This is a good approach for dealing with the halting problem, but I think that Lob’s theorem is not so closely related that getting around the halting problem means you get around Lob’s theorem.
The theoretical AI that would run into Lob’s theorem would need more general proof producing capability than these relatively simple program analyzers.
It seems like these program analyzers are built around the specification S they check for, with the human programmer doing the work of constructing a structure of a proof which can be filled in to a complete proof by supplying basic facts that the program can check. For example, I have a library that produces .Net assemblies, with byte code that targets a stack based virtual machine, and I want to verify that instructions to read elements off the stack get elements of the type is expecting. So I wrote my library to keep track of types that could be written to the stack at any execution point (represented by a stack of types). It is straightforward to compute the possible stack states after each instruction, given that instruction and the previous possible stack trace, and determine if the instruction is legal given the previous state (well, branching makes it more complicated, but not too much). So, in this case, I came up with the structure of tracking possible states after each instruction, and then it was straightforward to write my program to fill in that structure, but I did not, and don’t know how to, write my program to come up with the proof structure. It is therefor easy to be confident that proof will have nice properties, because the space of possible proofs with this structure is much smaller than the space of all possible proofs.
The theoretical AI that would run into Lob’s theorem would be able to come up with proof structures, as an AI that could only use proof structures prepackaged by human programmers would have huge gaps in its capabilities. This may introduce difficulties not seen in simple program analyzers.
In the example I asked about earlier, the optimizer that needs to prove things about its own future decisions, it runs into an issue that Lob’s theorem applies to. In order prove that its own future decisions are good, it would rely on the fact that it’s future decision are based on its own sound proof system, so it needs to assert that its own proof system is sound, that if its proof system says “X”, then X. Lob’s theorem says that, for all statements X, if a system P (at least as powerful as Peano arithmetic) says “P says ‘X’ implies X” then P says X. So, if the system asserts its own soundness, it asserts anything.
So, in summary:
Lob’s theorem is a problem for generally powerful formal logic based proof systems that assert their own soundness.
Program analyzers are formal logic based proof systems that do not run into Lob’s theorem, because they are not generally powerful, and do not assert their own soundness.

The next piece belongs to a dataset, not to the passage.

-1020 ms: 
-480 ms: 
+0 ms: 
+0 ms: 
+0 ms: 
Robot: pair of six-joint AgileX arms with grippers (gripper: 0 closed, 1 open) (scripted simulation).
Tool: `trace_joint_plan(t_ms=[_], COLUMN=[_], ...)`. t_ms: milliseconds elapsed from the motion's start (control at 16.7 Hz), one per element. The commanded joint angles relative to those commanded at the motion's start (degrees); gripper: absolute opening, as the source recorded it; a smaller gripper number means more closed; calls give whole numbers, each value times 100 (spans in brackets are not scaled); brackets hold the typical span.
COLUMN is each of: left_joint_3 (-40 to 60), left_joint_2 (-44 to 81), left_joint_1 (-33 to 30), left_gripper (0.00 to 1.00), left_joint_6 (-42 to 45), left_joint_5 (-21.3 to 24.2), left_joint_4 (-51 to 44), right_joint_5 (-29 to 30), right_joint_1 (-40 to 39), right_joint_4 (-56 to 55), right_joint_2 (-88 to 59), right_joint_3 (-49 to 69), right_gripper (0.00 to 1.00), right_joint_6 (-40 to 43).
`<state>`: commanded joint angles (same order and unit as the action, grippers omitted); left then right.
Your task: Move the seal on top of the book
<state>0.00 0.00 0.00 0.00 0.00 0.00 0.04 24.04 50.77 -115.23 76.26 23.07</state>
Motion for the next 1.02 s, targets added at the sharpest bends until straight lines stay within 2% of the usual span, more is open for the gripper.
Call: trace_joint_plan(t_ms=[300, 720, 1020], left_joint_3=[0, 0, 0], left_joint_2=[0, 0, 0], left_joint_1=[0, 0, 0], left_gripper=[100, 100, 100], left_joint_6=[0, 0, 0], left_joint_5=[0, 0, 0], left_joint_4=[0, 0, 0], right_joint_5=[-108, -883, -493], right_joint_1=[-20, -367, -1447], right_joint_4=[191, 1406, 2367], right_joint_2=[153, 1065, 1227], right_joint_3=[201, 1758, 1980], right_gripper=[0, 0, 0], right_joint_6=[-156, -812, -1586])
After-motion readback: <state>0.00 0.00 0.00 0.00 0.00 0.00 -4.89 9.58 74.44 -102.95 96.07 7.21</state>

Humans are generally powerful proof generators than can have confidence in their own soundness, but are not purely based on formal logic, (we might intuitively dismiss a formal logical proof as “spurious”) and so can get around Lob’s theorem, but we don’t understand how humans do this well enough to write a program to do it.
Paul’s idea of a probabilistic proof system could lead to a generally powerful proof generator with confidence in its own soundness that is not based on formal logic, so that it gets around Lob’s theorem, that we can understand well enough to write a program for.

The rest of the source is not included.